I recently had a bug report in JFFNMS that the SLA checks were failing with bizarre calculations. Things like 300% disk drive utilization and the like. Briefly, JFFNMS is written in PHP and checks values that come out of rrdtool and makes various comparisons like have you used more than 80% of your disk or have there been too many errors.
The logs showed strange input variables coming in, all were integers below 10. I don’t know of many 1 or 3 kB sized disk drives. What was going on? I ran a rrdtool fetch command on the relevant file and got output of something like 1,780000e+07 which for an 18GB drive seemed ok. Notice the comma, in this locale that’s a decimal point… hmm.

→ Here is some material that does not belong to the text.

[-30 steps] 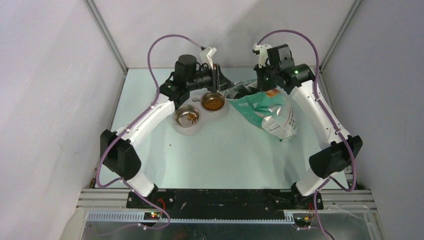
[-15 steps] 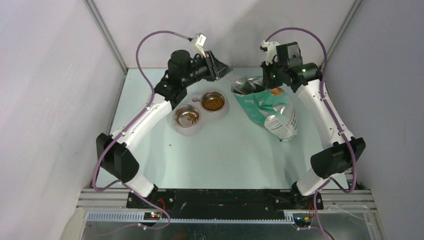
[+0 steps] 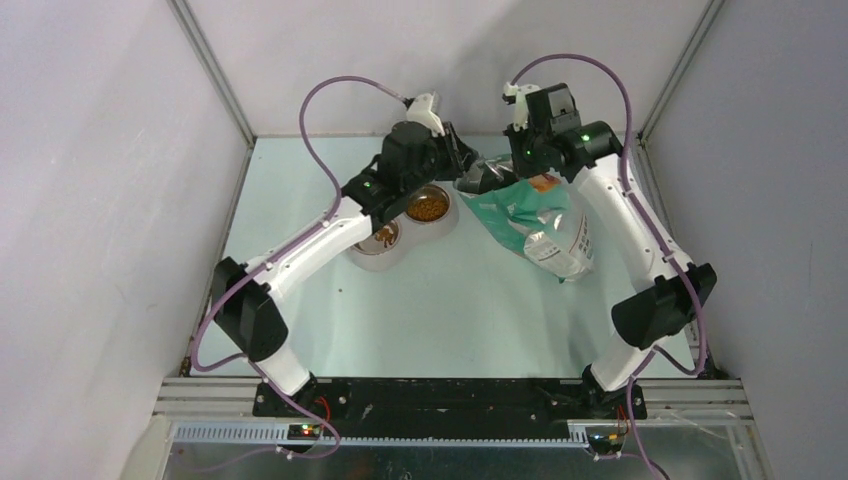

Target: Serve the pet food

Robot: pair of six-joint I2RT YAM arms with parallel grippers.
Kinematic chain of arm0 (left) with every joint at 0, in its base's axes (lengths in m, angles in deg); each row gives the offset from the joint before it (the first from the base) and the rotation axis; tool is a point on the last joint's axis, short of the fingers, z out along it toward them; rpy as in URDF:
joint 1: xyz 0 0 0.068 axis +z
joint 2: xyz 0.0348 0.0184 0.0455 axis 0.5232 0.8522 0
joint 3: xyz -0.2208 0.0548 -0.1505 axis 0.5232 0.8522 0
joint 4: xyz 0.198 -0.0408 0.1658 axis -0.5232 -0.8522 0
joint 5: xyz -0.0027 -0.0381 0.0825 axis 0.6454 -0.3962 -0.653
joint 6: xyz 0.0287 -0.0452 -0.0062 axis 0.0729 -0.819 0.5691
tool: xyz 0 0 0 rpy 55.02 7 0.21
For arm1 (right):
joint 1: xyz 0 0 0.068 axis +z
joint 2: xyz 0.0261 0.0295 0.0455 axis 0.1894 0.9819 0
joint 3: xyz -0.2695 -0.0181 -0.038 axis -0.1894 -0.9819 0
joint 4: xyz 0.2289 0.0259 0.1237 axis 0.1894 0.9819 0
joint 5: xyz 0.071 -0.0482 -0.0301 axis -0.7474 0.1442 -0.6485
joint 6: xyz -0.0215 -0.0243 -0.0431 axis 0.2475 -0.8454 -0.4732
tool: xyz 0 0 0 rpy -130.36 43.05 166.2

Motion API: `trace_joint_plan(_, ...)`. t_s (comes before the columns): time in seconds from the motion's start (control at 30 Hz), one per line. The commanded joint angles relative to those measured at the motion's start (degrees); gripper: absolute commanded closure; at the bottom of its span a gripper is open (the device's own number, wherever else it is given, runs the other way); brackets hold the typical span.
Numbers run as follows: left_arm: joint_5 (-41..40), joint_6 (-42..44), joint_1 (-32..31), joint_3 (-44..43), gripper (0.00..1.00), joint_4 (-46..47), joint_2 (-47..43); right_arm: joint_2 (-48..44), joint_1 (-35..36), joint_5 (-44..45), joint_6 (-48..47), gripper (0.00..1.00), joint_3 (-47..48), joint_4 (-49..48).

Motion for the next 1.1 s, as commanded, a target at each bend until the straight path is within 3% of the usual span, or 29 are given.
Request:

In lib/api.rrdtool.inc.php there is this line around the rrdtool_fetch area:
$value[] = ($line1[$i]=="nan")?0:(float)$line1[$i];
A quick check and I was finding that my 1,7…e+07 was coming back as 1. We had a float conversion problem. Or more specifically, php has a float conversion problem. I built a small check script like the following:
setlocale(LC_NUMERIC,'pl_PL.UTF-8'); $linfo = localeconv(); $pi='3,14'; print "Decimal is "$linfo[decimal_point]". Pi is $pi and ".(float)($pi)."n"; print "Half is ".(1/2)."n";
Which gave the output of:
Decimal is “,”. Pi is 3,14 and 3
Half is 0,5
So… PHP is saying that decimal point is a comma and it uses it BUT if a string comes in with a comma, its not a decimal point. Really?? Are they serious here? I tried various combinations and could not make it parse correctly.
The fix was made easier for me because I know rrdtool fetch only outputs values in scientific notation. That means if there is a string with a comma, then it must be a decimal point as it could never be used for a thousands mark. By using str_replace to replace any comma with a period the code worked again and didn’t even need the locale to be set correctly, or that the locale for the shell where rrdtool is run is the same as the locale in php.